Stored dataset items
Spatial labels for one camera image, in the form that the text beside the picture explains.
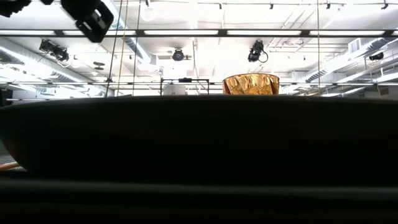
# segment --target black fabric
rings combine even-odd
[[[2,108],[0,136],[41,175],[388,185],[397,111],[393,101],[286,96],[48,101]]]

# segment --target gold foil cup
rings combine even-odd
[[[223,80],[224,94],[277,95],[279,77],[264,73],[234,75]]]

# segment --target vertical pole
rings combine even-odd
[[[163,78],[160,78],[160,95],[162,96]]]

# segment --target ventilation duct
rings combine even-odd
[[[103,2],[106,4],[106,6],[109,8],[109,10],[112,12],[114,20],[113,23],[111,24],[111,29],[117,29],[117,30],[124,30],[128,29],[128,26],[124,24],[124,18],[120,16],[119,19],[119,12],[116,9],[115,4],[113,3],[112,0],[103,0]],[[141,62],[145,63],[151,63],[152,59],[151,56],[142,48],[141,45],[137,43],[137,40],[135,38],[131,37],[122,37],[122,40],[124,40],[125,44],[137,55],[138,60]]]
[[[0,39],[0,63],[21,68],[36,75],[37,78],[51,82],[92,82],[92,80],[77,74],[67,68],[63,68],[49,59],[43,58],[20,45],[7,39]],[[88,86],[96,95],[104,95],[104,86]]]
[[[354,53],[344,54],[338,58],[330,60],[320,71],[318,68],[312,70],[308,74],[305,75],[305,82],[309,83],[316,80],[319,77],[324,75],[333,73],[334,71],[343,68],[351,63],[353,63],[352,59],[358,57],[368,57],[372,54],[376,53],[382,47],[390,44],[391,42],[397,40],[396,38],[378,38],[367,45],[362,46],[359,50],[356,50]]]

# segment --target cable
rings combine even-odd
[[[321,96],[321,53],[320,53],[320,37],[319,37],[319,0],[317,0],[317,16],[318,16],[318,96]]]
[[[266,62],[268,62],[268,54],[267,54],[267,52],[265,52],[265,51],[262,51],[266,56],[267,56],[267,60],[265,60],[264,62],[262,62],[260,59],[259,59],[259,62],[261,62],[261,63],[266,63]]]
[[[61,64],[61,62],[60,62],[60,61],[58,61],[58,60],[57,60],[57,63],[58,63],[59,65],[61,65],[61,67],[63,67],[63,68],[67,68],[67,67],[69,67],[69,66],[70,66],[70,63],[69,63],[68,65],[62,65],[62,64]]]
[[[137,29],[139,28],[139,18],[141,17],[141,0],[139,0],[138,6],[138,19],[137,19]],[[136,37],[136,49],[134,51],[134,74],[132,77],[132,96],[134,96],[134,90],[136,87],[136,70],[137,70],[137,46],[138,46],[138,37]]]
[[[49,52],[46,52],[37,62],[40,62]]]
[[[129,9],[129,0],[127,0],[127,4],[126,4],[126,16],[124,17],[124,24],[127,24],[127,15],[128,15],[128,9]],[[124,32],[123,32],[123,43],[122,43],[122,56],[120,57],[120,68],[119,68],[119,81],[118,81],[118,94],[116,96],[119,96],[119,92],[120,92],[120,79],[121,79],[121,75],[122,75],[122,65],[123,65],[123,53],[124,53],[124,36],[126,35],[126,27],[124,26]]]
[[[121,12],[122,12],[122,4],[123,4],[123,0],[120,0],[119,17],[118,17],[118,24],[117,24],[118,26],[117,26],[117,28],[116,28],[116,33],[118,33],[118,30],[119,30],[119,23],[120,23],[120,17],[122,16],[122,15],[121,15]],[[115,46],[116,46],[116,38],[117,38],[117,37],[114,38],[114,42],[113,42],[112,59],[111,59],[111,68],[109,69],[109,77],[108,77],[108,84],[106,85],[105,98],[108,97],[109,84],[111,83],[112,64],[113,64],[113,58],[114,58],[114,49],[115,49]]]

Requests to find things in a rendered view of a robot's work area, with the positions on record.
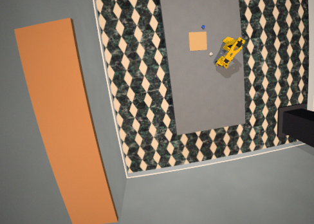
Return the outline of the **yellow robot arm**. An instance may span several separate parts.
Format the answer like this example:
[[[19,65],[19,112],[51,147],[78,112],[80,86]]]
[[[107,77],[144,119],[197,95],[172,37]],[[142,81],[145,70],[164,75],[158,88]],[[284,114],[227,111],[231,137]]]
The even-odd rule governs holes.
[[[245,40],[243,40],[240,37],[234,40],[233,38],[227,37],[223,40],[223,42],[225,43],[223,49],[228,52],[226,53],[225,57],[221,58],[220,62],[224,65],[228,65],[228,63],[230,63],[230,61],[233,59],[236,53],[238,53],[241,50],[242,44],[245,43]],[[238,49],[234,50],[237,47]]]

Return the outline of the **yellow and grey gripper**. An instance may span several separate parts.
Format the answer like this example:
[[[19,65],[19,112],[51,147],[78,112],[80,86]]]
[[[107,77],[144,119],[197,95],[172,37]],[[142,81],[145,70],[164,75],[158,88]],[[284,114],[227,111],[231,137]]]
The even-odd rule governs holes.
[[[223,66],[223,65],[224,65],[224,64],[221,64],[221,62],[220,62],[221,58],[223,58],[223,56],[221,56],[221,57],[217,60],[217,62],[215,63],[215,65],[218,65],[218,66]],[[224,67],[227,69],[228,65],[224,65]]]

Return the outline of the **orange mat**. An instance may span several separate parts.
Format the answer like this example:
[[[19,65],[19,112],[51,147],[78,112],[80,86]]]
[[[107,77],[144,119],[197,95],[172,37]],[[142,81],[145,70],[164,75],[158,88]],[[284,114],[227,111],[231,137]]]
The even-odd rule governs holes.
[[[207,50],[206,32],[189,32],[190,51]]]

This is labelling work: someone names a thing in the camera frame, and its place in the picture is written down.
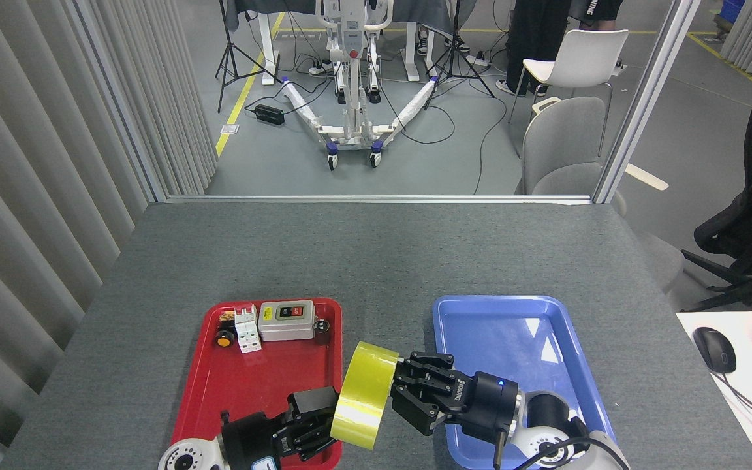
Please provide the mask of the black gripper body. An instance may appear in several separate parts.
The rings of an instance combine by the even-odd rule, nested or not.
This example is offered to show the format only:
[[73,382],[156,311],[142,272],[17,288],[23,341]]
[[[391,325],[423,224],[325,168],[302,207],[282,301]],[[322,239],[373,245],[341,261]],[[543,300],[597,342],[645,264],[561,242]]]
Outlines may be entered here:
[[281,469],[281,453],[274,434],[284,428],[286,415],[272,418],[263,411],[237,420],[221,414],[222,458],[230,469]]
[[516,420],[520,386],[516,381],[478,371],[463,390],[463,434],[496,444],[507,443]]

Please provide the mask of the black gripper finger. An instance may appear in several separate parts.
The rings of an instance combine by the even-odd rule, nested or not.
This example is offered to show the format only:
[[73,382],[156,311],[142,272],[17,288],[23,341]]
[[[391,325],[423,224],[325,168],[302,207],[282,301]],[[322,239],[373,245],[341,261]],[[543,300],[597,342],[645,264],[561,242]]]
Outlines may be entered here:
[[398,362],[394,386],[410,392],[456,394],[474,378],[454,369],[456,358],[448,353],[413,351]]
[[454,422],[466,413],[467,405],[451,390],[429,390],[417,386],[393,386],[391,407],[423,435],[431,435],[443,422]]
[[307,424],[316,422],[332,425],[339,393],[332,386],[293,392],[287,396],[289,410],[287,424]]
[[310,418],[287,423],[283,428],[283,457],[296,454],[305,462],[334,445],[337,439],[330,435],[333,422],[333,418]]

▸ Problem: A single number is the expected answer: how many lines of the records above contain the word "black".

▸ Your response: 3